My Conversation with Daniel Carpenter, on regulation and also the FDA

Here is the audio, video, and transcript, I found it a very substantive and also illuminating episode.  Carpenter is very, very smart and also very well-informed historically.  Here is part of the summary:

Daniel Carpenter is one of the world’s leading experts on regulation and the foremost expert on the US Food and Drug Administration. A professor of Government at Harvard University, he’s conducted extensive research on regulation and government organizations, as well as on the development of political institutions in the United States. His latest book Democracy by Petition: Popular Politics in Transformation, details the crucial role petitions played in expanding the franchise and shaping modern America.

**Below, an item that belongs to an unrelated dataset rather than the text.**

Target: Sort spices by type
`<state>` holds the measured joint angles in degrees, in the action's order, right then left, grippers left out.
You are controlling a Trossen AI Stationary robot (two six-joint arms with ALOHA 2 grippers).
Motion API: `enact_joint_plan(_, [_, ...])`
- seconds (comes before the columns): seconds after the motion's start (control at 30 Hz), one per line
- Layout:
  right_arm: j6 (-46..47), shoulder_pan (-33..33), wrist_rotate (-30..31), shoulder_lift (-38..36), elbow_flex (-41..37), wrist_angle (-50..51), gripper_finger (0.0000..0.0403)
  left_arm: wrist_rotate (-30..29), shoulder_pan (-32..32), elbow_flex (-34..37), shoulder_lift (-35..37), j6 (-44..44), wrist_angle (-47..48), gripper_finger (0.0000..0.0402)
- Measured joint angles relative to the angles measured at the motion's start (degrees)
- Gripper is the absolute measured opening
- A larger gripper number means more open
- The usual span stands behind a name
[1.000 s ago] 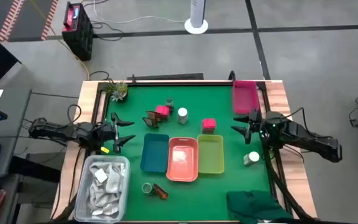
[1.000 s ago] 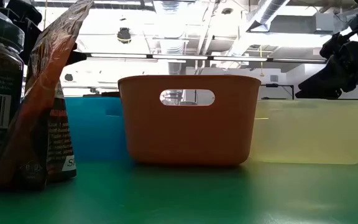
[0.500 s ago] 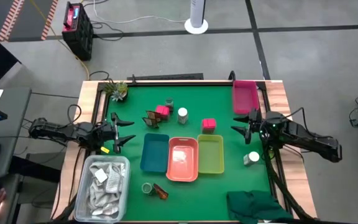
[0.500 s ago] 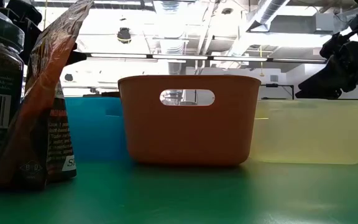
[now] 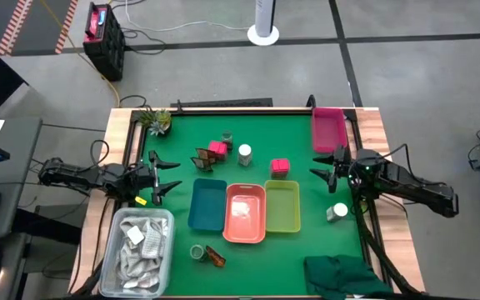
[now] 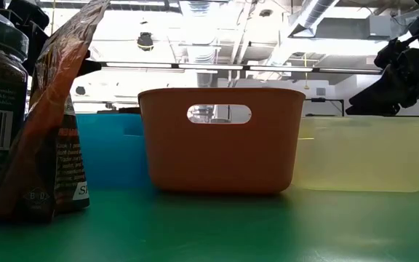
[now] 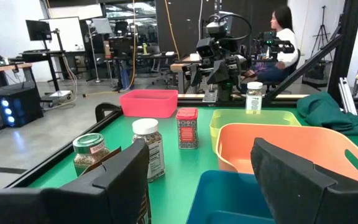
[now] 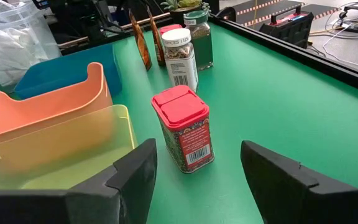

Here is an excerpt from the non-FDA section, much of which focuses on (non-FDA) regulation:

COWEN: What kinds of records should the Postal Service keep about itself?

CARPENTER: [laughs] Great question. There’s a whole set of things that they don’t since the Griswold decision and since the First Amendment decisions. They don’t keep as much records of what goes through the mail. They can’t prohibit things like pornography, contraception.

I guess it depends on what you mean by “itself.” I would start with the idea that basic privacy restrictions, which governed the postal system as much through norm as by law in the 19th century and early 20th century, should govern the system.

It’s a crime if I were to walk past your mailbox and open your letter. I’m committing a federal crime, but there were also norms that seals were not to be broken, things like that. I do think whichever way the Postal Service goes — and it’s quite possible that you could imagine an electronic platform for the US postal system — I think basic privacy restrictions have to be guaranteed.

Actually, in some respects, I think we need to know a fair amount about what postal workers do without, say, calling for Amazon tracking. But if we think that postal workers are misplacing ballots or not providing birth control pills or something like that, then we should probably have some way of picking up on that kind of nefarious behavior.

In the FDA section I got mad at him, the first (but not last?) time that has happened in a CWT, do read or listen to the whole section, the two of us really had at it!  Here is a tiny sliver from it:

COWEN: But shouldn’t there be a button within the FDA that can be pushed, where the FDA goes into a kind of wartime mode?

I don’t want to misrepresent Carpenter by an ill-chosen excerpt, so please do digest his full set of replies.  Recommended.